Copy every line from the data below in which the string "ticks" can be found.

[Saved data entries]
——————————

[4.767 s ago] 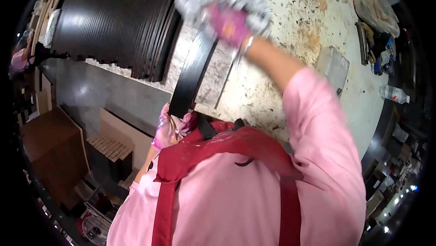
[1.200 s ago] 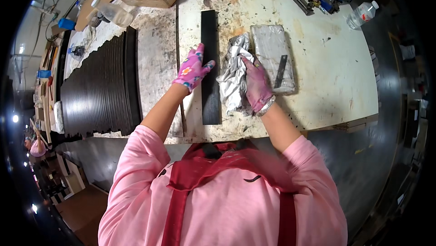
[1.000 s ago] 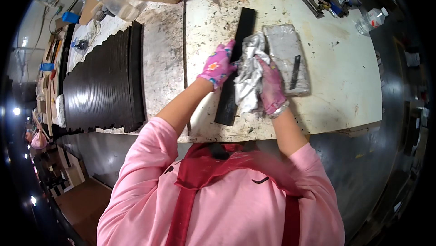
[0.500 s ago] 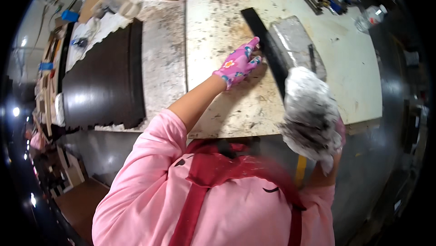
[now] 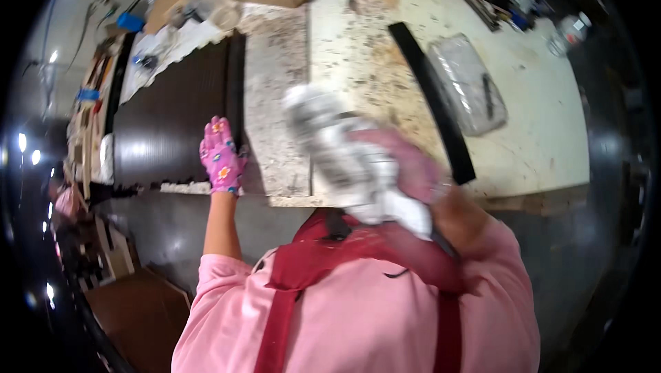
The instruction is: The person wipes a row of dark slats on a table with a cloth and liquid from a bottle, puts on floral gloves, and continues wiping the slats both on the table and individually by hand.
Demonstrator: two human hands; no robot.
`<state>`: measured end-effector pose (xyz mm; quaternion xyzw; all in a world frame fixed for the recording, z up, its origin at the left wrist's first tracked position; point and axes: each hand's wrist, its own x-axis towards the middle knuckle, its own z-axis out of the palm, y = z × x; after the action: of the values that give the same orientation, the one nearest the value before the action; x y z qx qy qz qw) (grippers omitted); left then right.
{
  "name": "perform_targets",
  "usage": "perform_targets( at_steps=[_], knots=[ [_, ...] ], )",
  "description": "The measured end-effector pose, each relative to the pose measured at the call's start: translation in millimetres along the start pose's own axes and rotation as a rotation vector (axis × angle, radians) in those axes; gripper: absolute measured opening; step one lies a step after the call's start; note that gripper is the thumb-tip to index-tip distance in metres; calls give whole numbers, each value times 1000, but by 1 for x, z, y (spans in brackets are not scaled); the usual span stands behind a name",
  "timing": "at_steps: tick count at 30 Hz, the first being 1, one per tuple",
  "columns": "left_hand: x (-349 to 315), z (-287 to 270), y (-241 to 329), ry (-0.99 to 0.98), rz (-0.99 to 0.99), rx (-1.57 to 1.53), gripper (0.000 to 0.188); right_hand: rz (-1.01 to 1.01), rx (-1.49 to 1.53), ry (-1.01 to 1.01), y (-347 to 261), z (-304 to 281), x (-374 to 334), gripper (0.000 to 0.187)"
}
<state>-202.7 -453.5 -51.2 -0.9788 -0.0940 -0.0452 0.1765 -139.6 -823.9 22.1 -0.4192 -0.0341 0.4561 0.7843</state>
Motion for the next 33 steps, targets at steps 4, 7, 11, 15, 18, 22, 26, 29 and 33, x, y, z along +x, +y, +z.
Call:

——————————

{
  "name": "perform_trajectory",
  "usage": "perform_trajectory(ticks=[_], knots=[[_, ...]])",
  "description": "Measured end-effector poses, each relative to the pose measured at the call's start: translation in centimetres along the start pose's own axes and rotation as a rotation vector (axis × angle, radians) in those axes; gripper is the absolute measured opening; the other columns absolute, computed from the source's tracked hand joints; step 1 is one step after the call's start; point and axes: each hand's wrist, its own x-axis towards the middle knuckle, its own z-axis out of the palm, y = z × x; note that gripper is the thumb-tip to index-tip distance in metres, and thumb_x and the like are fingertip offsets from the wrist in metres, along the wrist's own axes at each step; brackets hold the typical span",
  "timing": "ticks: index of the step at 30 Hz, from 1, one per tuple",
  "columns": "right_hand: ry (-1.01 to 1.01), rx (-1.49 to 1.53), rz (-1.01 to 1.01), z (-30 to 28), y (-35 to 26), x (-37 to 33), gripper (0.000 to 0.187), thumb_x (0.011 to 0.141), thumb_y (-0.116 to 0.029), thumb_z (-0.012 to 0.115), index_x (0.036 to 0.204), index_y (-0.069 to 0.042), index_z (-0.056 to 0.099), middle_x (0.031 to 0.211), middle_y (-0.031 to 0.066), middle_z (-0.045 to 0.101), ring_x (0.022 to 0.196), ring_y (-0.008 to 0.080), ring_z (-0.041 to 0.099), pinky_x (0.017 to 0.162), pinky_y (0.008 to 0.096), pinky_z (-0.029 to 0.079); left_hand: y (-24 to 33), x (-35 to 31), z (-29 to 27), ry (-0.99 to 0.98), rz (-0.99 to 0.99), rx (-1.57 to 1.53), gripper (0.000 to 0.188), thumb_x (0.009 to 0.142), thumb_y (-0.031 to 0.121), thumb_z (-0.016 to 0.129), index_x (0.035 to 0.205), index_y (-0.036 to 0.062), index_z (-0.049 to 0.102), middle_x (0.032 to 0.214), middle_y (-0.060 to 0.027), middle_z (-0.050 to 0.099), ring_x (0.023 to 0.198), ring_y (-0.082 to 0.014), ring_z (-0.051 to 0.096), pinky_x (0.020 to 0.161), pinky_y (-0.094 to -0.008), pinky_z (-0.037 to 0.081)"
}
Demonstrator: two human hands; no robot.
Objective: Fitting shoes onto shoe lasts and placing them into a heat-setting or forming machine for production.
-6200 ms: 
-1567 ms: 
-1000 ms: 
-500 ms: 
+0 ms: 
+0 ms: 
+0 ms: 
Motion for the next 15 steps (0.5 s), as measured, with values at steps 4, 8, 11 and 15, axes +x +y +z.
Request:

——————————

Solution to the problem:
  "usage": "perform_trajectory(ticks=[_], knots=[[_, ...]])",
  "timing": "ticks: index of the step at 30 Hz, from 1, one per tuple",

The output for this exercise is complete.